Nitrogen fixation gene (nifL) involved in oxygen regulation of nitrogenase synthesis in K. pneumoniae

Abstract

The enzyme complex nitrogenase, which reduces N2 to NH+4, involves two redox proteins, both irreversibly damaged by O2 (ref. 1). Enzyme activity therefore requires anaerobic conditions, a source of reductant and a large amount of ATP (approximately 16 ATPs per N2). In both aerobic and facultative anaerobic N2-fixing bacteria, nitrogenase synthesis is regulated by O2 and NH+4, but in the aerobes there are also processes to protect the enzyme from O2 damage. The mechanisms of repression by O2 and NH+4 seem to be independent in the organisms so far examined. In the facultative anaerobe, Klebsiella pneumoniae, O2 was shown to repress nitrogenase synthesis in an NH+4-constitutive strain.

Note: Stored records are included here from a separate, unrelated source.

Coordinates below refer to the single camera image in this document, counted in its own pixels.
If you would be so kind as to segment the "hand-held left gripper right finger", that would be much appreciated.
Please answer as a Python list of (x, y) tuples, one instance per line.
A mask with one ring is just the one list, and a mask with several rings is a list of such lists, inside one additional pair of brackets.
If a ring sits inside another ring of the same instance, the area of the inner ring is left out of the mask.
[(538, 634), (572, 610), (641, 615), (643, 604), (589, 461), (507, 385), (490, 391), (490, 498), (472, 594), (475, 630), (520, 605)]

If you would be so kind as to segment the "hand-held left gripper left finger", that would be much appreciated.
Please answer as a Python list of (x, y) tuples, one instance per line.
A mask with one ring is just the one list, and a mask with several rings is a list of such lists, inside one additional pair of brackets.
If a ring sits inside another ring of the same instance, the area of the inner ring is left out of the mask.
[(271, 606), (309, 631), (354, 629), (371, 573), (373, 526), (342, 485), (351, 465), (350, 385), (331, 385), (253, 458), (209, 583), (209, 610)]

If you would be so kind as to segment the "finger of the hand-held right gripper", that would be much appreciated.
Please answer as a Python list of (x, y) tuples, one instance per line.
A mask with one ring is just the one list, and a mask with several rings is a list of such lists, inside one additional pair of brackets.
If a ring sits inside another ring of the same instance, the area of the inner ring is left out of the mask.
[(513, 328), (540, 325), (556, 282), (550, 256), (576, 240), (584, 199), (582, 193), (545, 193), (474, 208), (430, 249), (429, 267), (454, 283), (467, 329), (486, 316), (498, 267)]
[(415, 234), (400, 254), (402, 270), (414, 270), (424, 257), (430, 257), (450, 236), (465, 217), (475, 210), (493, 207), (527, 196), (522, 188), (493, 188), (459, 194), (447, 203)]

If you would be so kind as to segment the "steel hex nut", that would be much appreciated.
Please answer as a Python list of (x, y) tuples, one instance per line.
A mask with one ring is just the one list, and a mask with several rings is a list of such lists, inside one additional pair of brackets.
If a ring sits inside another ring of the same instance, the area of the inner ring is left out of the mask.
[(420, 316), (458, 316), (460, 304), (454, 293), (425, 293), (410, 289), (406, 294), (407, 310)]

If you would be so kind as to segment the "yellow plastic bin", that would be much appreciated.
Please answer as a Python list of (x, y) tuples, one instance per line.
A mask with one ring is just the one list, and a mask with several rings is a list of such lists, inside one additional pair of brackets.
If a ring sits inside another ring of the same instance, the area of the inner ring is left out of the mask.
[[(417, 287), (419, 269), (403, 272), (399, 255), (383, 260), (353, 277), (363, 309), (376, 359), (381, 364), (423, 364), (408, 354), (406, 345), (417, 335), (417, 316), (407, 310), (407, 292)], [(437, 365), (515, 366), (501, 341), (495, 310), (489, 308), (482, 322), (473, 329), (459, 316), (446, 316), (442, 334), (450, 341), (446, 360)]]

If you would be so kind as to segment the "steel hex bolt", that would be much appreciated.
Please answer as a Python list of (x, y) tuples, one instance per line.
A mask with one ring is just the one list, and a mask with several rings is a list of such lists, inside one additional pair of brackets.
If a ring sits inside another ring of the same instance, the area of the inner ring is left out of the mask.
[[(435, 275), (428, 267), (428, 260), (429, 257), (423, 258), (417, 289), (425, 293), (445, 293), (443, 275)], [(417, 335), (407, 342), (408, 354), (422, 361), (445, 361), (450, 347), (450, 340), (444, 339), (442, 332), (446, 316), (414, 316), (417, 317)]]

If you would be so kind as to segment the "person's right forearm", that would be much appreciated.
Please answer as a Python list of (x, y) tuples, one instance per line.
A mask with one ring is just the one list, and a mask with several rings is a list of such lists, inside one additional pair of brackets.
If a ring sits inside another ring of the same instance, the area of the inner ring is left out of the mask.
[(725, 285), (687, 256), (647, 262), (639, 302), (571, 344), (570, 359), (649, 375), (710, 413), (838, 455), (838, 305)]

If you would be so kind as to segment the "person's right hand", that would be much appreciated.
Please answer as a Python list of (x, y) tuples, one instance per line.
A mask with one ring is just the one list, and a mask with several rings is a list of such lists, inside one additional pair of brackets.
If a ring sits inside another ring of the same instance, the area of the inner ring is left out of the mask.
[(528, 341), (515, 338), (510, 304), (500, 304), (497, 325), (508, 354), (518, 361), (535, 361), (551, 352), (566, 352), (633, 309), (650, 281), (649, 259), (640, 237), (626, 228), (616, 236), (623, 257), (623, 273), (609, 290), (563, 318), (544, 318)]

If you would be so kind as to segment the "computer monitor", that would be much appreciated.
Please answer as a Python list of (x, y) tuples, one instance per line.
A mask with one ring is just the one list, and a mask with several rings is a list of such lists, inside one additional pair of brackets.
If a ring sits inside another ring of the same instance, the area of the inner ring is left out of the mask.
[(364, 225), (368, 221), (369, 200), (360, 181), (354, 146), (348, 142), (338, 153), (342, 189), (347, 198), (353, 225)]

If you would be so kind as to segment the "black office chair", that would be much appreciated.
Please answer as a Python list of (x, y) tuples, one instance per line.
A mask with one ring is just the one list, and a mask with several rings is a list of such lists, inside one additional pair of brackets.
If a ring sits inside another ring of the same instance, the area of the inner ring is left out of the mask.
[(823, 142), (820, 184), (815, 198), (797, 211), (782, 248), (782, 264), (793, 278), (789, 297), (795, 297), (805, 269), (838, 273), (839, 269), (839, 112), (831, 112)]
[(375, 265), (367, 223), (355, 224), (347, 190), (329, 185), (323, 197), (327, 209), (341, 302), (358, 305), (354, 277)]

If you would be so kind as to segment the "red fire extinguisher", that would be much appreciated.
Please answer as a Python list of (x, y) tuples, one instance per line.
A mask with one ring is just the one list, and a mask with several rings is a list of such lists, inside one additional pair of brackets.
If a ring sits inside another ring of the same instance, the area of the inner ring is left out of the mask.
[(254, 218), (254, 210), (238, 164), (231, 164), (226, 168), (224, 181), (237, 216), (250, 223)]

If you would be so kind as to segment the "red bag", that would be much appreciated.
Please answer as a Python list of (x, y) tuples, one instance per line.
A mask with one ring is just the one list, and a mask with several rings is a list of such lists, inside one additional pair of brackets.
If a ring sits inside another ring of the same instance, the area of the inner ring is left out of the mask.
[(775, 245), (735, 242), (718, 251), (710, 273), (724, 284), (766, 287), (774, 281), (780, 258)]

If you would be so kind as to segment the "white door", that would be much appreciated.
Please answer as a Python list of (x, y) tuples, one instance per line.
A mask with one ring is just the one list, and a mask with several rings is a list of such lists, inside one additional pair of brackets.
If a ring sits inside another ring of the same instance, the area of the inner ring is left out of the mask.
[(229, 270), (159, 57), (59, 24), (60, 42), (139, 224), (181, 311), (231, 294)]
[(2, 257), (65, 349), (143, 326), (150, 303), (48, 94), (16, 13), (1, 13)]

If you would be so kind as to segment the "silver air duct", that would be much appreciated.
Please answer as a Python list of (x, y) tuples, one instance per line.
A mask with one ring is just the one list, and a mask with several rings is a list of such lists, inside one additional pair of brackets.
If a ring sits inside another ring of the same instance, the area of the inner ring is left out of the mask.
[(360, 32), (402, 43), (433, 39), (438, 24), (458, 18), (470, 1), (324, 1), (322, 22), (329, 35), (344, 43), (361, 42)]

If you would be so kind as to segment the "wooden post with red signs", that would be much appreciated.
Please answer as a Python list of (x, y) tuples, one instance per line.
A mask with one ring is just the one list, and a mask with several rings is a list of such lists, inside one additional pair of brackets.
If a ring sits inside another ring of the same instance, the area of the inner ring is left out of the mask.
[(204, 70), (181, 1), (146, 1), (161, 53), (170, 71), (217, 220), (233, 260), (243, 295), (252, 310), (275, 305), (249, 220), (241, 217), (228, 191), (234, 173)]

The fusion of the Escherichia coli lacZ gene into each transcriptional unit of the nitrogen fixation (nif) gene cluster in K. pneumoniae has facilitated studies with O2, because expression from the various nif promoters results in an O2-stable product (beta-galactosidase). Notably, the nifHDK operon (the nitrogenase structural genes) was more sensitive to O2 repression than the nifLA operon (regulatory genes). The characterization of mutants, reported here, indicates the involvement of a nif-regulatory gene product in the mechanism of O2 control of nitrogenase synthesis.